*What you need to do*:
Nothing in the entries below may be altered; print them as they stand.

*Data for this exercise*:
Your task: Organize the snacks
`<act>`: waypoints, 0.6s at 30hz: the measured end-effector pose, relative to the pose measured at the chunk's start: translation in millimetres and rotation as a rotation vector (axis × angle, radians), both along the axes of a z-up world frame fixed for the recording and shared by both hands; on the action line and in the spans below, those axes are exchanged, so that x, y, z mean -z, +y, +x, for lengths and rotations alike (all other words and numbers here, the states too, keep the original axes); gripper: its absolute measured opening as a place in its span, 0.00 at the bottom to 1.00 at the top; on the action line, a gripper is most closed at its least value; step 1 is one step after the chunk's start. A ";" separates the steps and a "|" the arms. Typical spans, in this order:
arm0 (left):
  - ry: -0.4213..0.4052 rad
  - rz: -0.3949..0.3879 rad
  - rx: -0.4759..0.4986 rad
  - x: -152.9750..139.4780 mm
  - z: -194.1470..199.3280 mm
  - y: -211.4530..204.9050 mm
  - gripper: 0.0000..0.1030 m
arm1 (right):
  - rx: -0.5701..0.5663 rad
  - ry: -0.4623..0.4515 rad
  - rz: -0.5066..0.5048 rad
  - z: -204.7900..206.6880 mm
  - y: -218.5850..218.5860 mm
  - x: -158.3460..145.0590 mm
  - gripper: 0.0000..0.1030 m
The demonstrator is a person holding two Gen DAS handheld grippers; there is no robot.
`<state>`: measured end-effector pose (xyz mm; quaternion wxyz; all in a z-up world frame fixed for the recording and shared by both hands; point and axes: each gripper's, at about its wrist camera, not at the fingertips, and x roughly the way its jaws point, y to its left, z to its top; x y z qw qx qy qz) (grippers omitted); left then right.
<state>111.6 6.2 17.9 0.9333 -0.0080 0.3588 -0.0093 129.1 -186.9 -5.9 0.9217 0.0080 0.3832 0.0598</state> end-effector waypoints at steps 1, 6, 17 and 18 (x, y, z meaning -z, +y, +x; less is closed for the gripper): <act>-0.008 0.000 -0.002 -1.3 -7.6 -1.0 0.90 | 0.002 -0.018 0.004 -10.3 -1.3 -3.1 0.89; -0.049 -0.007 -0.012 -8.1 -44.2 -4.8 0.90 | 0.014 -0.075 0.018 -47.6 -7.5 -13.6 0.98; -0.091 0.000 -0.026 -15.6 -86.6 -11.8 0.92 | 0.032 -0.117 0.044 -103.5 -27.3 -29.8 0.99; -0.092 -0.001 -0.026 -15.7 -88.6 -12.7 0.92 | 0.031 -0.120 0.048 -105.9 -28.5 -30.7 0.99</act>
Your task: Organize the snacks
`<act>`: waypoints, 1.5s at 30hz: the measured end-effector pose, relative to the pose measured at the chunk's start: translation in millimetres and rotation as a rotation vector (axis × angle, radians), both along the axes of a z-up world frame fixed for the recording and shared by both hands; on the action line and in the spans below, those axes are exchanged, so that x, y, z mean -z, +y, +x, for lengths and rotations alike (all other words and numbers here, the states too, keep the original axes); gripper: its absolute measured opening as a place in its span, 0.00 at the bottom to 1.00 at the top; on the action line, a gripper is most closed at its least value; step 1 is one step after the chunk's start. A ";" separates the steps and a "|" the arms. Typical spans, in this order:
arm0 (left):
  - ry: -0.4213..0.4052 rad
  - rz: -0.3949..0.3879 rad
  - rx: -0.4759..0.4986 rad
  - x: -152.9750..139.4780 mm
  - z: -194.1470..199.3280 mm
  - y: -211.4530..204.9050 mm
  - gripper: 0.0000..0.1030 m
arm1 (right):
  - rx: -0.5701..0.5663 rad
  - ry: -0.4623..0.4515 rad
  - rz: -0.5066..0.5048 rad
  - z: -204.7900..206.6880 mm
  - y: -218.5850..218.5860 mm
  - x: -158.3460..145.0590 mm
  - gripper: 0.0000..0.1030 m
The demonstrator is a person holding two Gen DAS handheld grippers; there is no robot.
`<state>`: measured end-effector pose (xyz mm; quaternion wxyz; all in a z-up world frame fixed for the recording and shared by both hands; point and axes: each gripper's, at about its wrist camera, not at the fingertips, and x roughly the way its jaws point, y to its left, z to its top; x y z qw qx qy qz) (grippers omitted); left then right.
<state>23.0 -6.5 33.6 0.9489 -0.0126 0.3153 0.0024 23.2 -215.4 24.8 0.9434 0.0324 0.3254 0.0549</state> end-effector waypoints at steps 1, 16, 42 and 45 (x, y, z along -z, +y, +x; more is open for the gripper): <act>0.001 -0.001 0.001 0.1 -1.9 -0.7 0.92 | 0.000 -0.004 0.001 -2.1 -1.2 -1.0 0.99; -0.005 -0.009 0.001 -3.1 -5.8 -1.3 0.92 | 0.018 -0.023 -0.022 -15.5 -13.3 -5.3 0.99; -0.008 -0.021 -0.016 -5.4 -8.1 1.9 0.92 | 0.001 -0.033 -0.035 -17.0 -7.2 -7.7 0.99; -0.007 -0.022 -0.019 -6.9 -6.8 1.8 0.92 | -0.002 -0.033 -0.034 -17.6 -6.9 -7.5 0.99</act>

*Response box*:
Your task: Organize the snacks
`<act>`: waypoints, 0.6s at 30hz: the measured end-effector pose, relative to the pose measured at the chunk's start: translation in millimetres and rotation as a rotation vector (axis × angle, radians), both along the axes of a z-up world frame fixed for the recording and shared by both hands; on the action line and in the spans below, those axes are exchanged, so that x, y, z mean -z, +y, +x, for lengths and rotations alike (all other words and numbers here, the states too, keep the original axes); gripper: its absolute measured opening as a place in its span, 0.00 at the bottom to 1.00 at the top; on the action line, a gripper is most closed at its least value; step 1 is one step after the chunk's start. A ";" separates the steps and a "|" the arms. Typical spans, in this order:
arm0 (left):
  - ry: -0.4213..0.4052 rad
  - rz: -0.3949..0.3879 rad
  - rx: -0.4759..0.4986 rad
  - x: -152.9750..139.4780 mm
  - z: -194.1470..199.3280 mm
  - y: -211.4530..204.9050 mm
  - gripper: 0.0000..0.1030 m
arm1 (right):
  - rx: -0.5701..0.5663 rad
  - ry: -0.4623..0.4515 rad
  - rz: -0.5066..0.5048 rad
  - z: -204.7900..206.6880 mm
  - y: -218.5850..218.5860 mm
  - x: -158.3460..145.0590 mm
  - gripper: 0.0000..0.1030 m
The demonstrator is a person holding two Gen DAS handheld grippers; there is no robot.
`<state>`: measured end-effector pose (xyz mm; quaternion wxyz; all in a z-up world frame fixed for the recording and shared by both hands; point and axes: each gripper's, at about its wrist camera, not at the fingertips, and x roughly the way its jaws point, y to its left, z to its top; x y z qw qx qy qz) (grippers omitted); left then right.
<state>111.6 6.2 17.9 0.9333 -0.0080 0.3588 -0.0093 129.1 -186.9 -5.9 0.9217 0.0080 0.3832 0.0598</state> end-effector waypoints at steps 1, 6, 17 and 18 (x, y, z meaning -z, +y, +x; less is closed for the gripper): <act>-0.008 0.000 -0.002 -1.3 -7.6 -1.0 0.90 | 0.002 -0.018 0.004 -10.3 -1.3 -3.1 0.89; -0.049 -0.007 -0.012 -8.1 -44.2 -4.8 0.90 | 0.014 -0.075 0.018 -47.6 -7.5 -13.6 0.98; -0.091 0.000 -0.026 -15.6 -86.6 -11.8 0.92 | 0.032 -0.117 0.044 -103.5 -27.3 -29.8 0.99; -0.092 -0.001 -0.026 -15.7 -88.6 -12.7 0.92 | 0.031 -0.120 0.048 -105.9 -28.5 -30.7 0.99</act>
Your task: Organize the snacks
`<act>`: waypoints, 1.5s at 30hz: the measured end-effector pose, relative to the pose measured at the chunk's start: translation in millimetres and rotation as a rotation vector (axis × angle, radians), both along the axes of a z-up world frame fixed for the recording and shared by both hands; on the action line and in the spans below, those axes are exchanged, so that x, y, z mean -z, +y, +x, for lengths and rotations alike (all other words and numbers here, the states too, keep the original axes); gripper: its absolute measured opening as a place in its span, 0.00 at the bottom to 1.00 at the top; on the action line, a gripper is most closed at its least value; step 1 is one step after the chunk's start. A ";" separates the steps and a "|" the arms. Typical spans, in this order:
arm0 (left):
  - ry: -0.4213..0.4052 rad
  - rz: -0.3949..0.3879 rad
  - rx: -0.4759..0.4986 rad
  - x: -152.9750..139.4780 mm
  - z: -194.1470..199.3280 mm
  - y: -211.4530..204.9050 mm
  - gripper: 0.0000..0.1030 m
arm1 (right):
  - rx: -0.5701..0.5663 rad
  - ry: -0.4623..0.4515 rad
  - rz: -0.5066..0.5048 rad
  - z: -204.7900..206.6880 mm
  - y: -218.5850..218.5860 mm
  - x: -158.3460..145.0590 mm
  - gripper: 0.0000..0.1030 m
The demonstrator is a person holding two Gen DAS handheld grippers; there is no robot.
`<state>`: measured end-effector pose (xyz mm; quaternion wxyz; all in a z-up world frame fixed for the recording and shared by both hands; point and axes: each gripper's, at about its wrist camera, not at the fingertips, and x roughly the way its jaws point, y to its left, z to its top; x y z qw qx qy qz) (grippers omitted); left then right.
<state>23.0 -6.5 33.6 0.9489 -0.0126 0.3153 0.0024 23.2 -215.4 24.8 0.9434 0.0324 0.3254 0.0549</state> end-effector waypoints at steps 1, 16, 42 and 45 (x, y, z along -z, +y, +x; more is open for the gripper): <act>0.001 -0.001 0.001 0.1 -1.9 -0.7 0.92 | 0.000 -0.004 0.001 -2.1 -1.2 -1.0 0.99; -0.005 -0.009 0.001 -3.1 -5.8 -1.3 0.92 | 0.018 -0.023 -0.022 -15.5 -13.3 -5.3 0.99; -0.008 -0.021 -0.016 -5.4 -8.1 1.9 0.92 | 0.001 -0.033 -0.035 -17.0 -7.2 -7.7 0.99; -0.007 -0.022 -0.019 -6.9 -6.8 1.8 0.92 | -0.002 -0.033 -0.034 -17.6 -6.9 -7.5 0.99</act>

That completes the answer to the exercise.